Daniel Hardman - SICPA

You are defining "trust registry" too narrowly -- as an entity that "make[s] the list of DIDs it trusts available to the members of its ecosystem via a network service."

A trust registry answers the question, "What DIDs should be trusted?" -- but whether it does so by exposing a web service, or by publishing a document that the world can download, or by issuing verifiable credentials to entities it trusts, attesting to the world that the trust registry trusts them, is debatable.

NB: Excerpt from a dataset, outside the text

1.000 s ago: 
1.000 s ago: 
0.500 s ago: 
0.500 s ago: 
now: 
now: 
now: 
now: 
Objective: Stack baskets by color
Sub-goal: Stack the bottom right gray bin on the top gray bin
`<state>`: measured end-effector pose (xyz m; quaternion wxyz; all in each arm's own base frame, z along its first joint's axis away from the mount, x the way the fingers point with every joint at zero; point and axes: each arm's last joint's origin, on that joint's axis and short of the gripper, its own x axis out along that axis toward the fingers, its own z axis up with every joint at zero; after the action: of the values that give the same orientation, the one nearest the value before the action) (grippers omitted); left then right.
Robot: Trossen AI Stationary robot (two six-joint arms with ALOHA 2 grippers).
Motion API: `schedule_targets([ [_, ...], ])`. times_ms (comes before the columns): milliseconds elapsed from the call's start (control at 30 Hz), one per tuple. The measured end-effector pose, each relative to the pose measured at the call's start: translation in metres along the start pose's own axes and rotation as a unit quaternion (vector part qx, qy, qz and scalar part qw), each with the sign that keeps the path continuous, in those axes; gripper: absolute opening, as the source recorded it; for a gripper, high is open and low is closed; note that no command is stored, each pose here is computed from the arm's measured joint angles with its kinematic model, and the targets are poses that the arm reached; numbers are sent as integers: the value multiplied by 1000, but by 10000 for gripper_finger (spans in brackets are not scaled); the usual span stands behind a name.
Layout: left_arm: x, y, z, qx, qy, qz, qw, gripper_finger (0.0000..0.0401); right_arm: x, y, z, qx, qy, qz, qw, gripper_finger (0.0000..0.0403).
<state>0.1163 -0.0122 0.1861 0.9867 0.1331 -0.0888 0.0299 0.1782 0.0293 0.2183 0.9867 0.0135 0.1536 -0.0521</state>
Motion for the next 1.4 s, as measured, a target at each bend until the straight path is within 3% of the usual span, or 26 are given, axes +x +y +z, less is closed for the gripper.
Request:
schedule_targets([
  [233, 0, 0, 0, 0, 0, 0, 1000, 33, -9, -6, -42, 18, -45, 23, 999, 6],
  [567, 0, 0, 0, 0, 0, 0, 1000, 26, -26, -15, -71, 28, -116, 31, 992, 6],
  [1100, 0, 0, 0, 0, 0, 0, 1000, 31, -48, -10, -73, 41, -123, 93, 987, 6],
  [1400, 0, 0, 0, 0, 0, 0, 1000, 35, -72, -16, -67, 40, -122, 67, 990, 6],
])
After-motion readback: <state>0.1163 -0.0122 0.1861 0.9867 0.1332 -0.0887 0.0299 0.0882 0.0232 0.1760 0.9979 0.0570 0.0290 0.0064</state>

By focusing in on the web service model, you are creating a point of centralization. You are also asking "verify the verifer" and "verify the issuer" interactions to work by different rules than "verify the holder" interactions. This is a real shame; it means we don't believe in the validity of VCs for anything except individuals, so we are perpetuating the power imbalance between individuals and institutions.

The web service-based trust registry model is less scalable and performant than the VC-based trust registry model. It uses PKI/TLS to protect the network pipes over which the web service calls run (so it introduces a dependency on a new security model besides DIDs). It will require new interfaces to be invented and standardized (instead of using the standards we've already built for requesting and presenting VC-based proof).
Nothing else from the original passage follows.